A verbatim copy of every record is needed.

_DATASET CONTENT_.
Content starts
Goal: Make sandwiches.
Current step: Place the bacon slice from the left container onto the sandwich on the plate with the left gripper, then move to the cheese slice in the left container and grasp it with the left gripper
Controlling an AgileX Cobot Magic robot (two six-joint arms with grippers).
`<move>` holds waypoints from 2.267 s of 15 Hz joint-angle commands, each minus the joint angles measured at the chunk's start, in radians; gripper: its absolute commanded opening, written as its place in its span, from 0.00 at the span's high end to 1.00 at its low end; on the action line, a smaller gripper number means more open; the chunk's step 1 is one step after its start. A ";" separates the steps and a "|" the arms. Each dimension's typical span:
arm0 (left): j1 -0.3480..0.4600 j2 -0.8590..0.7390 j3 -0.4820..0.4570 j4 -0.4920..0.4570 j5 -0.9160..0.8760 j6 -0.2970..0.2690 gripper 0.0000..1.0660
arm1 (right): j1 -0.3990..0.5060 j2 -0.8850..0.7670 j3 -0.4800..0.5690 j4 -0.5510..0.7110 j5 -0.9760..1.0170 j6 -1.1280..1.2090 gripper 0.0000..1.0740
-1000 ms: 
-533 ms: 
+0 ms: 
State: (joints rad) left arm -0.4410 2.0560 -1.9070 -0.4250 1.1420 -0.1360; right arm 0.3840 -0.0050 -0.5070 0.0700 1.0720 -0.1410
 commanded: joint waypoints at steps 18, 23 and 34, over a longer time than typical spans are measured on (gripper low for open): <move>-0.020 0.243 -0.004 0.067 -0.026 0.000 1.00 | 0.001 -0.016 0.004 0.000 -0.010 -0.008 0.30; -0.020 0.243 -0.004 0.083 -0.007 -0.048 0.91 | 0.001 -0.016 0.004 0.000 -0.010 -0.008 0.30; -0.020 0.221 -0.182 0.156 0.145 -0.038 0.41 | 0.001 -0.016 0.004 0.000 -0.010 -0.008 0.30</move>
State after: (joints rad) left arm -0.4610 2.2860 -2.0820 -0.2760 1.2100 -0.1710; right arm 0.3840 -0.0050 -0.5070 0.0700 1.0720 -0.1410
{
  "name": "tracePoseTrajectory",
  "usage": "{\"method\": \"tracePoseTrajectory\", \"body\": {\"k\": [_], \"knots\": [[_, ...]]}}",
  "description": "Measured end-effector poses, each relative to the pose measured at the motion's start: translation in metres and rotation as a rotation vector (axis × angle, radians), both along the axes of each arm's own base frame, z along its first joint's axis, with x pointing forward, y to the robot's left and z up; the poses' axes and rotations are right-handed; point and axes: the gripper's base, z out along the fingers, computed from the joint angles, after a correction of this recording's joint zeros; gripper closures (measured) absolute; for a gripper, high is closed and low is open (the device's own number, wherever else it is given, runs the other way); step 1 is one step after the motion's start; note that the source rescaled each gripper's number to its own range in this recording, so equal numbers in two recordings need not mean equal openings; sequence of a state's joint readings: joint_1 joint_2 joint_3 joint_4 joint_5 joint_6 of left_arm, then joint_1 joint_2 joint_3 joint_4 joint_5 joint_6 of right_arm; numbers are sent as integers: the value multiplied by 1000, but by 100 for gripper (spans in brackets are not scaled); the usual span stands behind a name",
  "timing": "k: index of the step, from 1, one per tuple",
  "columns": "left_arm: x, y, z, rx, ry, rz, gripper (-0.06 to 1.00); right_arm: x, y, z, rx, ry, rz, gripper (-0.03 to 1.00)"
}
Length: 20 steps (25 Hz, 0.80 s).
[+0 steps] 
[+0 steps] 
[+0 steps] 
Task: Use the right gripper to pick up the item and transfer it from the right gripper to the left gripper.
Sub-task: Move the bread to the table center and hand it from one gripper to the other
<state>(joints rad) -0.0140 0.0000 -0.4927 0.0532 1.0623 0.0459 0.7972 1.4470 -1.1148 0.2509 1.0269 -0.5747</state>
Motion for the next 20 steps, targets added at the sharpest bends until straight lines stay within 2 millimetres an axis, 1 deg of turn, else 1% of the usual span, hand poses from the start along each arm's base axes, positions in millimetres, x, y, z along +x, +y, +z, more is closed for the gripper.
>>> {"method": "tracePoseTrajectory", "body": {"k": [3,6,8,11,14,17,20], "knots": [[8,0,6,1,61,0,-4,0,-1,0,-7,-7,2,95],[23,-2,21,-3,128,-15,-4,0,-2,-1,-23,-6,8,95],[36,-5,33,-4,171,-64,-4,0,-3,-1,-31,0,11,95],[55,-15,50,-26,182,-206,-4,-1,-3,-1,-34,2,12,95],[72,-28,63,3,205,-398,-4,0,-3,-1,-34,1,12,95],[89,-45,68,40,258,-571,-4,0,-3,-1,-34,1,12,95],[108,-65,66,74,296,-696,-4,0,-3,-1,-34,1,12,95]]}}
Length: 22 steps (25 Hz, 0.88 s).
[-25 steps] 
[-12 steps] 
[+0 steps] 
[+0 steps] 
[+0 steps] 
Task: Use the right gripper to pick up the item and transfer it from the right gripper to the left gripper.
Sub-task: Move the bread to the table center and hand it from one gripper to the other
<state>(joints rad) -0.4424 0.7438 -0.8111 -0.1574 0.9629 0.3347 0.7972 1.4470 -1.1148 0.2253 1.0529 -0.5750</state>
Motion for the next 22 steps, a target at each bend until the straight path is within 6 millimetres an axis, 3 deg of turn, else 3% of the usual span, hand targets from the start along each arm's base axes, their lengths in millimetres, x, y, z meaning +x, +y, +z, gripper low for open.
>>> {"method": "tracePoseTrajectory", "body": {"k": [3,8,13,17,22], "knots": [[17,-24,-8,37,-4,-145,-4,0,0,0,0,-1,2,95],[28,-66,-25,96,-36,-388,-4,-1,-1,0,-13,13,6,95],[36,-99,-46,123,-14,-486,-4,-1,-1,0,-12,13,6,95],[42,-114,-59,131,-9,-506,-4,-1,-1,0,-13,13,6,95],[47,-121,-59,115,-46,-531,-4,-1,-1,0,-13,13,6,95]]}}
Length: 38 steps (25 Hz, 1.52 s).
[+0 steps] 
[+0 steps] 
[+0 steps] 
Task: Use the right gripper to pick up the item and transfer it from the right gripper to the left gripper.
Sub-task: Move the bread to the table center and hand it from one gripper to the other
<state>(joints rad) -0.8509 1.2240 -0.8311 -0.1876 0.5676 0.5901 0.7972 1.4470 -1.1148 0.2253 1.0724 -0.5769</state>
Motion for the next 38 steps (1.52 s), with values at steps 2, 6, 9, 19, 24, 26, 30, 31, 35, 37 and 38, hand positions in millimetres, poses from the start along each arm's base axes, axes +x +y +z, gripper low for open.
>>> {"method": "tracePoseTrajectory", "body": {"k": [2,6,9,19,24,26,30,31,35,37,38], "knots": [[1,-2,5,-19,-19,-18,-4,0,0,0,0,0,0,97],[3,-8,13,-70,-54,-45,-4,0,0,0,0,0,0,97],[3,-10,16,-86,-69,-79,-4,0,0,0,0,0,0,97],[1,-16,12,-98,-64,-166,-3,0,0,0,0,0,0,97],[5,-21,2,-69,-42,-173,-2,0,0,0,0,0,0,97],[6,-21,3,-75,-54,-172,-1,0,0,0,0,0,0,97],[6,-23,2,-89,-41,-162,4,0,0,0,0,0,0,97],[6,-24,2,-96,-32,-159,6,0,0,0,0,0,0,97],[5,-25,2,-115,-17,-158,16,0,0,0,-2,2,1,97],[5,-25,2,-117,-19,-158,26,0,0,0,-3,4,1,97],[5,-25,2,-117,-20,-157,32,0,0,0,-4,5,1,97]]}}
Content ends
_COMPLETED EXERCISE_.
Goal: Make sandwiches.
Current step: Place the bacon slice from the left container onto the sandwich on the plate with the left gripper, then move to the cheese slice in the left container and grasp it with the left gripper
Controlling an AgileX Cobot Magic robot (two six-joint arms with grippers).
`<move>` holds waypoints from 2.267 s of 15 Hz joint-angle commands, each minus the joint angles measured at the chunk's start, in radians; gripper: its absolute commanded opening, written as its place in its span, from 0.00 at the span's high end to 1.00 at its low end; on the action line, a smaller gripper number means more open; the chunk's step 1 is one step after its start. A ";" separates the steps and a "|" the arms. Each dimension's typical span:
arm0 (left): j1 -0.3480..0.4600 j2 -0.8590..0.7390 j3 -0.4820..0.4570 j4 -0.4920..0.4570 j5 -0.9160..0.8760 j6 -0.2970..0.2690 gripper 0.0000..1.0660
arm1 (right): j1 -0.3990..0.5060 j2 -0.8850..0.7670 j3 -0.4800..0.5690 j4 -0.5510..0.7110 j5 -0.9760..1.0170 j6 -1.1280..1.2090 gripper 0.0000..1.0740
-1000 ms: 
-533 ms: 
+0 ms: 
State: (joints rad) left arm -0.4410 2.0560 -1.9070 -0.4250 1.1420 -0.1360; right arm 0.3840 -0.0050 -0.5070 0.0700 1.0720 -0.1410
 commanded: joint waypoints at steps 18, 23 and 34, over a longer time than typical spans are measured on (gripper low for open): <move>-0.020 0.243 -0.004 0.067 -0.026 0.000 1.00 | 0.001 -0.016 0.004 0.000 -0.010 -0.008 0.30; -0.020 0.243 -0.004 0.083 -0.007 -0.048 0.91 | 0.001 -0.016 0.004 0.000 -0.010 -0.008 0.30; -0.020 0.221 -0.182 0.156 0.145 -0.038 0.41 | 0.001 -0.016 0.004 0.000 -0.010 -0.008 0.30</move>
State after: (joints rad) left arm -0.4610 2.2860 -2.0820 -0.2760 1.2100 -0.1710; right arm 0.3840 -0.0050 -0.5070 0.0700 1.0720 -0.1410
{
  "name": "tracePoseTrajectory",
  "usage": "{\"method\": \"tracePoseTrajectory\", \"body\": {\"k\": [_], \"knots\": [[_, ...]]}}",
  "description": "Measured end-effector poses, each relative to the pose measured at the motion's start: translation in metres and rotation as a rotation vector (axis × angle, radians), both along the axes of each arm's own base frame, z along its first joint's axis, with x pointing forward, y to the robot's left and z up; the poses' axes and rotations are right-handed; point and axes: the gripper's base, z out along the fingers, computed from the joint angles, after a correction of this recording's joint zeros; gripper closures (measured) absolute; for a gripper, high is closed and low is open (the device's own number, wherever else it is given, runs the other way); step 1 is one step after the motion's start; note that the source rescaled each gripper's number to its own range in this recording, so equal numbers in two recordings need not mean equal openings; sequence of a state's joint readings: joint_1 joint_2 joint_3 joint_4 joint_5 joint_6 of left_arm, then joint_1 joint_2 joint_3 joint_4 joint_5 joint_6 of right_arm; numbers are sent as integers: the value multiplied by 1000, but by 100 for gripper (spans in brackets are not scaled); the usual span stands behind a name",
  "timing": "k: index of the step, from 1, one per tuple",
  "columns": "left_arm: x, y, z, rx, ry, rz, gripper (-0.06 to 1.00); right_arm: x, y, z, rx, ry, rz, gripper (-0.03 to 1.00)"
}
Length: 20 steps (25 Hz, 0.80 s).
[+0 steps] 
[+0 steps] 
[+0 steps] 
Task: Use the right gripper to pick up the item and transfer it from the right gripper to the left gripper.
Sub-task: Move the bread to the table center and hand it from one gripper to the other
<state>(joints rad) -0.0140 0.0000 -0.4927 0.0532 1.0623 0.0459 0.7972 1.4470 -1.1148 0.2509 1.0269 -0.5747</state>
Motion for the next 20 steps, targets added at the sharpest bends until straight lines stay within 2 millimetres an axis, 1 deg of turn, else 1% of the usual span, hand poses from the start along each arm's base axes, positions in millimetres, x, y, z along +x, +y, +z, more is closed for the gripper.
>>> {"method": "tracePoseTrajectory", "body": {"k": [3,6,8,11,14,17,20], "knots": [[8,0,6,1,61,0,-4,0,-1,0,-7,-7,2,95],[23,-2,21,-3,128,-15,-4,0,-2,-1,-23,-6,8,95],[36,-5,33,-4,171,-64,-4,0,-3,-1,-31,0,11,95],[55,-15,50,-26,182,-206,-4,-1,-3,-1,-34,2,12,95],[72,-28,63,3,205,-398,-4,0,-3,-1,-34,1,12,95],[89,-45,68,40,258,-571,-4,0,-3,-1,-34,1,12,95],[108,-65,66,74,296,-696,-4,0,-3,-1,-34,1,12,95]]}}
Length: 22 steps (25 Hz, 0.88 s).
[-25 steps] 
[-12 steps] 
[+0 steps] 
[+0 steps] 
[+0 steps] 
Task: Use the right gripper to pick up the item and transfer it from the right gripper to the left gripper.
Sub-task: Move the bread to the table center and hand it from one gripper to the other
<state>(joints rad) -0.4424 0.7438 -0.8111 -0.1574 0.9629 0.3347 0.7972 1.4470 -1.1148 0.2253 1.0529 -0.5750</state>
Motion for the next 22 steps, a target at each bend until the straight path is within 6 millimetres an axis, 3 deg of turn, else 3% of the usual span, hand targets from the start along each arm's base axes, their lengths in millimetres, x, y, z meaning +x, +y, +z, gripper low for open.
>>> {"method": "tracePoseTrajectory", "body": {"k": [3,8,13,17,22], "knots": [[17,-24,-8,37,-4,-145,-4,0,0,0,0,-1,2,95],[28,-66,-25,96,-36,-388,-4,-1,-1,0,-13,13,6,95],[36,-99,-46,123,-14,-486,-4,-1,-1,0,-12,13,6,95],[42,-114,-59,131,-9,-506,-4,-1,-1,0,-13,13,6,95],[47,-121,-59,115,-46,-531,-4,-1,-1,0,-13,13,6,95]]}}
Length: 38 steps (25 Hz, 1.52 s).
[+0 steps] 
[+0 steps] 
[+0 steps] 
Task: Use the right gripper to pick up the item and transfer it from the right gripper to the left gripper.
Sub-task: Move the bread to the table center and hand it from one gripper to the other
<state>(joints rad) -0.8509 1.2240 -0.8311 -0.1876 0.5676 0.5901 0.7972 1.4470 -1.1148 0.2253 1.0724 -0.5769</state>
Motion for the next 38 steps (1.52 s), with values at steps 2, 6, 9, 19, 24, 26, 30, 31, 35, 37 and 38, hand positions in millimetres, poses from the start along each arm's base axes, axes +x +y +z, gripper low for open.
>>> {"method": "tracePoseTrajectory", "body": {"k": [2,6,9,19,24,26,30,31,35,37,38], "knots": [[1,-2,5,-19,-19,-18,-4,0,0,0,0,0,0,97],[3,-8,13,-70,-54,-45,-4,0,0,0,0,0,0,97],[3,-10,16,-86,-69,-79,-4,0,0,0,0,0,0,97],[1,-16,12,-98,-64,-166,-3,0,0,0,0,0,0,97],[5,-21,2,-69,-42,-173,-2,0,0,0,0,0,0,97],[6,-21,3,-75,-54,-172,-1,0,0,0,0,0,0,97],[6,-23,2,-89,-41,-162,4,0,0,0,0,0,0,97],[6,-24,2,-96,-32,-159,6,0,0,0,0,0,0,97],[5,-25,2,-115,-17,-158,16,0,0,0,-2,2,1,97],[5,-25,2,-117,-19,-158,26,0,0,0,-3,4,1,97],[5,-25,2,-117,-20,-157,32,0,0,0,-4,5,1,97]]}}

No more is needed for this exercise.